With our class based housing system, we have created ghettos of privilege and ghettos of underprivilege. Meanwhile, single people without children are actively encouraged by local authorities not to seek public housing, because they have no hope of being housed, as priority is given to families.

It is the view of many of our government ministers - and I know, because I have heard them say so - that young people should stay at home with their parents until they get married. But where does that leave the families who can't afford to keep their adult children who are unemployed or in low payment employment? And where does it leave young people who for one reason or another need to leave their homes or who simply have reached the age where they need to assert their independence by setting up on their own?

Roisin Shortall quite rightly talks about the sort of education young people need to help them to find their place in society: our education system is completely directed towards academic achievement and intellectual development: it is not directed to help young people to develop as responsible citizens and eventually as responsible parents. Unless this situation changes, and primary education is seen as "primary" when it comes to funding, and alternative education is put in place, we will continue to have young people dropping out of school at an early age, with no qualifications, very little self confidence and almost no hope of getting work.

These children will become irresponsible parents, because we have been irresponsible towards them.

THE truth is that the whole situation is all about choices, priorities and values. Policies and choices can create irresponsible citizenship and irresponsible parenthood or the reverse. The gross inequalities we have in this country are the result of government policies and choices. Inequality is built into the way our society is ordered, and this is not conducive to responsible citizenship. Unless we tackle those structural problems, we will always have the kind of problems Roisin Shortall talks about.

And we do have these problems. And this is where Mrs Short all must take her responsibility as chair of the Eastern Health Board for the utter lack of preventive and remedial services within her region for those young women. We have children rearing children, but instead of condemning these young girls, or blaming them for the level of neglect and abuse of children we have in our society today, we must do everything we possibly can to help them now to be responsible parents. We must also acknowledge that this phenomenon is a symptom of the lack of care within the family, neighbourhoods and society in general, which encourages young girls to form relationships and have children for whom they can care and from whom they will receive unconditional love. _

Whatever health boards do to help these young people to become responsible parents, they need to help them in practical ways that they can make sense of.
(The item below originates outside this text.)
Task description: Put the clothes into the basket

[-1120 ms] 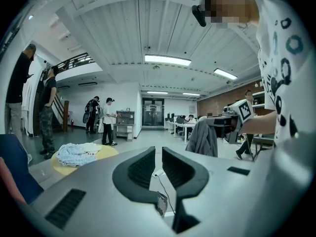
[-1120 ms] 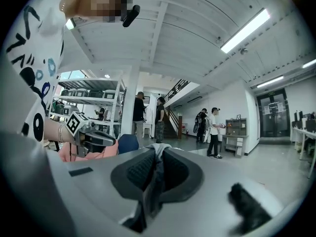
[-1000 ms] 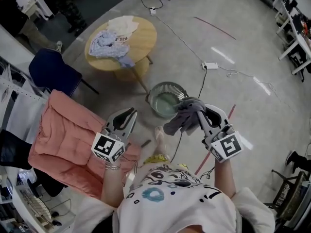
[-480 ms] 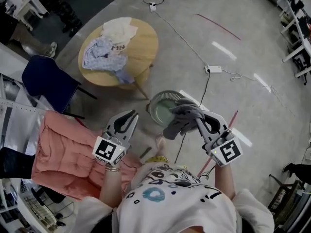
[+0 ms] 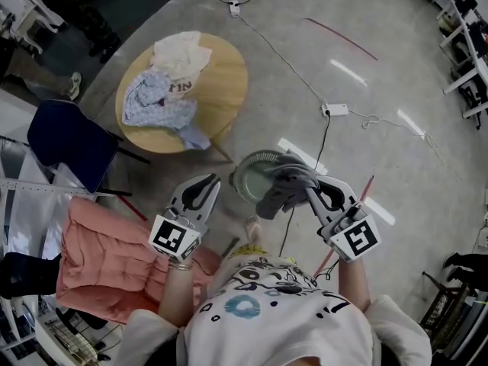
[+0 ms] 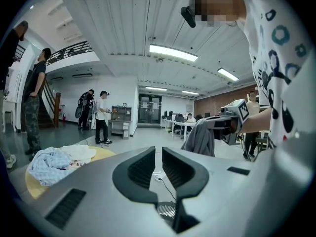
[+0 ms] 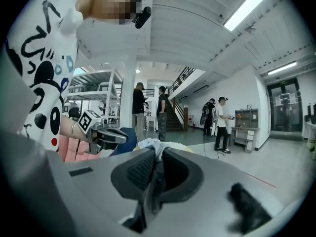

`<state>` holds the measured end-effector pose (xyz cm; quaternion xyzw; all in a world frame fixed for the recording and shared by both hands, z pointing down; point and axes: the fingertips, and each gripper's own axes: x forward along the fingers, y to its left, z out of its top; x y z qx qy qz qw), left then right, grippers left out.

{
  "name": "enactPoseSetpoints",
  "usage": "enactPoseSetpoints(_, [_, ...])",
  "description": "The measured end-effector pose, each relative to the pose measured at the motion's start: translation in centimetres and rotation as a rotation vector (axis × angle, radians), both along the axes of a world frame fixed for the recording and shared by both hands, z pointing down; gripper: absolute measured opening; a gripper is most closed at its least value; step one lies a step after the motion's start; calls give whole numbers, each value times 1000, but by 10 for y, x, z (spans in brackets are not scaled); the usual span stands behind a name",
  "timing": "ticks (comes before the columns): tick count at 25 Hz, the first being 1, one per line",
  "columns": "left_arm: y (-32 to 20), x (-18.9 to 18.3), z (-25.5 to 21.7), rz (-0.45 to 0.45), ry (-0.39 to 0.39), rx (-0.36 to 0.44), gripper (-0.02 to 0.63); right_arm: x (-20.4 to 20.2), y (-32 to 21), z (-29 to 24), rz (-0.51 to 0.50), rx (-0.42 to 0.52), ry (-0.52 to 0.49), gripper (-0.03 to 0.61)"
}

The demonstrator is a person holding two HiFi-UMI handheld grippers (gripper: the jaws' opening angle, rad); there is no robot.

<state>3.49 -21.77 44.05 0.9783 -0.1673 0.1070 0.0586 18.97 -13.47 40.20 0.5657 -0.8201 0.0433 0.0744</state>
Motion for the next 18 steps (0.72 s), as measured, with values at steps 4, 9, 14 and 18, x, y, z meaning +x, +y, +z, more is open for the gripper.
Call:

There are already small efforts being made in this direction. For example, there is a transitional housing programme for young mothers and their children here beside me where I live in Stanhope Green, but it receives absolutely no funding from any government department. Practical measures such as this will have to be taken on board by the Eastern Health Board if it really wants to tackle the problem.

FRANKLY, I would like to see us dropping the label "single mothers" - with its air of disapproval - altogether. Instead, we should be trying to create a society that would encourage people not to become parents until they have reached a level of maturity at which they are capable of bringing up children and giving them the care they need. This applies to all levels of society and to couples as well as single people. But this won't happen unless we break the cycle of poverty and inequality and irresponsible citizenship.